Assigned task: Only what runs from the line with "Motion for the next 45" to the final line of the records below should be given again, word for word.
***
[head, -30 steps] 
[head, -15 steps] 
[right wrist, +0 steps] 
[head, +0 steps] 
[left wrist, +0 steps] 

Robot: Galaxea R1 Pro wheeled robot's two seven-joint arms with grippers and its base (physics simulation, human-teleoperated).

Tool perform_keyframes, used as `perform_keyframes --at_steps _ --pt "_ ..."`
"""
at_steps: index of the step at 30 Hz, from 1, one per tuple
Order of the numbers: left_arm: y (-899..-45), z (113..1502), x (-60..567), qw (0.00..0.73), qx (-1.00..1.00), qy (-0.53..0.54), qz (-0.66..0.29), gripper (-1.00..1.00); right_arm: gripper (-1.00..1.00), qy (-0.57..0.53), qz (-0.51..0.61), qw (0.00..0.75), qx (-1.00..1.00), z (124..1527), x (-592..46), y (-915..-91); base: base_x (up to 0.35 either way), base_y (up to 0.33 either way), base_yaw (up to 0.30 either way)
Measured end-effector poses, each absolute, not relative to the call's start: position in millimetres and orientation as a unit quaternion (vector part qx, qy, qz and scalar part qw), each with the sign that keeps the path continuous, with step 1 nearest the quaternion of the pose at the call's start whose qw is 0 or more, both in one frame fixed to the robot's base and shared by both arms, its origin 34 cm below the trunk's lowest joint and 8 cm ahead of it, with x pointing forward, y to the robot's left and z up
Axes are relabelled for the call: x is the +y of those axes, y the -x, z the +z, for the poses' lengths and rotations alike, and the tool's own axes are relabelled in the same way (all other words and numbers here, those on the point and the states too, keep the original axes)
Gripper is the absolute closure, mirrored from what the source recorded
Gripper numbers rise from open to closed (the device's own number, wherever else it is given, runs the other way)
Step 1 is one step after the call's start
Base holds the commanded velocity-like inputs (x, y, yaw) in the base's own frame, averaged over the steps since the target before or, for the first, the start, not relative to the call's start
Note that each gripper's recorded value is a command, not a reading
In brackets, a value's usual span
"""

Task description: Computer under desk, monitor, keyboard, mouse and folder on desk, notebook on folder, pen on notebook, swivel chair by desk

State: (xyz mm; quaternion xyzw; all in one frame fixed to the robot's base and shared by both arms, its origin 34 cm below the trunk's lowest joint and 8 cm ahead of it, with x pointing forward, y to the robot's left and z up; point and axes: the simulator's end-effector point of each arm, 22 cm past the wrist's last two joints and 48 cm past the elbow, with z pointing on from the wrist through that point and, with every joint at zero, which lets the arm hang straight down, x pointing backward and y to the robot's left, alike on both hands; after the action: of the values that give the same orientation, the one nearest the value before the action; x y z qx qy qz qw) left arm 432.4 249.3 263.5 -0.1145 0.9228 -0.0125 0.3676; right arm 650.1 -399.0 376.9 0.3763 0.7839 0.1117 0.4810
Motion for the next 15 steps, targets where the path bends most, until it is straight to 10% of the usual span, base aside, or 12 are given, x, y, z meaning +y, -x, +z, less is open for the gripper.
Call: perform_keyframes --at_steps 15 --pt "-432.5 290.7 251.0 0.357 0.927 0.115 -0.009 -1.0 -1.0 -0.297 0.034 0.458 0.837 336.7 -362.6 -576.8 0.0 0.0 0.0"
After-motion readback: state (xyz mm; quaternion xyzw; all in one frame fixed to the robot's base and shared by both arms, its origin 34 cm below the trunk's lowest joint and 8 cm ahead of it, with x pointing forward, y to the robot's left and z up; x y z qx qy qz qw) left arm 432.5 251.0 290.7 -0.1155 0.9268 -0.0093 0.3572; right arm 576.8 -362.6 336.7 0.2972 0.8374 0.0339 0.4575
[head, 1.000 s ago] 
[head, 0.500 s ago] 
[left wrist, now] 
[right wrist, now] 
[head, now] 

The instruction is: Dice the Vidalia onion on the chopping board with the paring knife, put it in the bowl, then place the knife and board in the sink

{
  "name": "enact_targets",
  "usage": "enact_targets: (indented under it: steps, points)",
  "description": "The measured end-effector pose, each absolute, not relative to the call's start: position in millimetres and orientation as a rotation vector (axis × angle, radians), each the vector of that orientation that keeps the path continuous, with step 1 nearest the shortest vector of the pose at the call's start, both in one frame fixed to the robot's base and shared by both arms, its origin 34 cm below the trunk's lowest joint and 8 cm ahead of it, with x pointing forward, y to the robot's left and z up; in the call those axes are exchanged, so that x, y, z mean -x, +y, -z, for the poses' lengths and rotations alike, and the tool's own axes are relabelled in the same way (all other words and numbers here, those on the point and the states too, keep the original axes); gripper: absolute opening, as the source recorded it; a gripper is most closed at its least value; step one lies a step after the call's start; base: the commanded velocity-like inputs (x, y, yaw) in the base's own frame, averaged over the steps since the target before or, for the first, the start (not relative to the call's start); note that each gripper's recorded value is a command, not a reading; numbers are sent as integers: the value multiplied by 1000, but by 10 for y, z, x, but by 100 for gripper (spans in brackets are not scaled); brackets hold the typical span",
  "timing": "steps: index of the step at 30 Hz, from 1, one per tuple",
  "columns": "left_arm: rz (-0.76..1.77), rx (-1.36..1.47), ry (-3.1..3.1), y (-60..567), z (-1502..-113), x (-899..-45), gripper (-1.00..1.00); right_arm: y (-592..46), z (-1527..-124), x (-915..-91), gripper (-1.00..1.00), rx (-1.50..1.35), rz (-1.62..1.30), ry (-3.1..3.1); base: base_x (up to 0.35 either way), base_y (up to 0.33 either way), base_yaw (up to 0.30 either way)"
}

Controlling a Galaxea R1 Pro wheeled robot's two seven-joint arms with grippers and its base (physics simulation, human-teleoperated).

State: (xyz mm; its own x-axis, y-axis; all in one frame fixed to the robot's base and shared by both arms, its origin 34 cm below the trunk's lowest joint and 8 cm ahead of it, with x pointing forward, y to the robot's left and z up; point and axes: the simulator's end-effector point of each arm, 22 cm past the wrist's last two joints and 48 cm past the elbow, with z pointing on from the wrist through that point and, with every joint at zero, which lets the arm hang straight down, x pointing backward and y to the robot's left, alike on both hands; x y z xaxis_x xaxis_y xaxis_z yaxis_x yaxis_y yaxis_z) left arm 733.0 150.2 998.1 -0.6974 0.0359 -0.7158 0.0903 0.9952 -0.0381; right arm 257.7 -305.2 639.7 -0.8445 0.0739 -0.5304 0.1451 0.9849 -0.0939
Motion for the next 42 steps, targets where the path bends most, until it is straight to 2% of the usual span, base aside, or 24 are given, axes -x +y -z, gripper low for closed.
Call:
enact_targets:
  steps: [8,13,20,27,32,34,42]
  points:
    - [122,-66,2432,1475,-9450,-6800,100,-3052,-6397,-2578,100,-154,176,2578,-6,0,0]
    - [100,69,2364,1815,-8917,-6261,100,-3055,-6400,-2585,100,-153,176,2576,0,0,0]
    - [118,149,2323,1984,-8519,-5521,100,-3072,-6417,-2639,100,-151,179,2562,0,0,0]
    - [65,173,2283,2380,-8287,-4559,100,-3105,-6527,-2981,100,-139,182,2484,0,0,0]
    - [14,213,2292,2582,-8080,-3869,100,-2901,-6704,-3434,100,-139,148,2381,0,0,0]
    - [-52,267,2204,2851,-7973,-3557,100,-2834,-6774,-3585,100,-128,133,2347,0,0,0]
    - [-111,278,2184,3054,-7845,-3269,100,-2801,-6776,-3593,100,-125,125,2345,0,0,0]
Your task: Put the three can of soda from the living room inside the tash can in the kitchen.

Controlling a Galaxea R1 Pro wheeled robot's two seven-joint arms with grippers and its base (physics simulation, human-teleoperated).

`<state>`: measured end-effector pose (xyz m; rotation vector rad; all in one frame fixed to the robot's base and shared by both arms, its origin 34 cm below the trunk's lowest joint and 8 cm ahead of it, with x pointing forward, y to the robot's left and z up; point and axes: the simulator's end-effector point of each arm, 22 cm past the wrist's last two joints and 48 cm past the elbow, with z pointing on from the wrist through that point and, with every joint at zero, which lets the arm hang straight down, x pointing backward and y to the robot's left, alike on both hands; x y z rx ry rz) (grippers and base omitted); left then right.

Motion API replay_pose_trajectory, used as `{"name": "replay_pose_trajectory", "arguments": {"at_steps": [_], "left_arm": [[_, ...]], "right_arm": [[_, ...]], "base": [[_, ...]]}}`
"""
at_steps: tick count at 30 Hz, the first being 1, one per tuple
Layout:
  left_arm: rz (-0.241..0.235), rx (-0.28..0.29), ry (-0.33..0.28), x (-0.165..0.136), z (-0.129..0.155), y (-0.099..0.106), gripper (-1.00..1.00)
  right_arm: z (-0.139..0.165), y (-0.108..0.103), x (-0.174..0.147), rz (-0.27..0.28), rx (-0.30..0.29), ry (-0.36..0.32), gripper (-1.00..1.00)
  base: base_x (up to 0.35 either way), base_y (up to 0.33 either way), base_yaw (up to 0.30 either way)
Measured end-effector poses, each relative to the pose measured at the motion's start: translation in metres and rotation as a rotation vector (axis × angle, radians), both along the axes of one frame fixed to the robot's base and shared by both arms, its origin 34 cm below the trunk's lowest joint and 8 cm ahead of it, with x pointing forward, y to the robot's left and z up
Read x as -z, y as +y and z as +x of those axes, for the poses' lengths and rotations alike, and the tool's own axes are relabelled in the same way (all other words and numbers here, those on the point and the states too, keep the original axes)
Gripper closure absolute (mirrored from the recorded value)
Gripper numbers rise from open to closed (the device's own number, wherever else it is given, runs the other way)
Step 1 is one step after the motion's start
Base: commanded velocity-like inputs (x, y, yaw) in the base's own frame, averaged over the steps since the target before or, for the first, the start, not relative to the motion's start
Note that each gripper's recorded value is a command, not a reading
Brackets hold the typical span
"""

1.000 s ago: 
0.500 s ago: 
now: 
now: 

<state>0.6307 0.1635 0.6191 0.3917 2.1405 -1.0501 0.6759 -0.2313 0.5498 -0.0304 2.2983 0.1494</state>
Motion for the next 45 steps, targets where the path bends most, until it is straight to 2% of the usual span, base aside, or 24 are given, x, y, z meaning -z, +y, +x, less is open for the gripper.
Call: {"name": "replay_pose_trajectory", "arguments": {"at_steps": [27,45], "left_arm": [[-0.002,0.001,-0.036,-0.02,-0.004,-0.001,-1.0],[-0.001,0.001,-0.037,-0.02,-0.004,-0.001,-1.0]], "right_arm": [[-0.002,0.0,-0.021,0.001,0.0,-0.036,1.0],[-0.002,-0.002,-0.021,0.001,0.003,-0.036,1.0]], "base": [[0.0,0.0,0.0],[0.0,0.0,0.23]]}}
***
Final answer:
Motion for the next 45 steps, targets where the path bends most, until it is straight to 2% of the usual span, base aside, or 24 are given, x, y, z meaning -z, +y, +x, less is open for the gripper.
Call: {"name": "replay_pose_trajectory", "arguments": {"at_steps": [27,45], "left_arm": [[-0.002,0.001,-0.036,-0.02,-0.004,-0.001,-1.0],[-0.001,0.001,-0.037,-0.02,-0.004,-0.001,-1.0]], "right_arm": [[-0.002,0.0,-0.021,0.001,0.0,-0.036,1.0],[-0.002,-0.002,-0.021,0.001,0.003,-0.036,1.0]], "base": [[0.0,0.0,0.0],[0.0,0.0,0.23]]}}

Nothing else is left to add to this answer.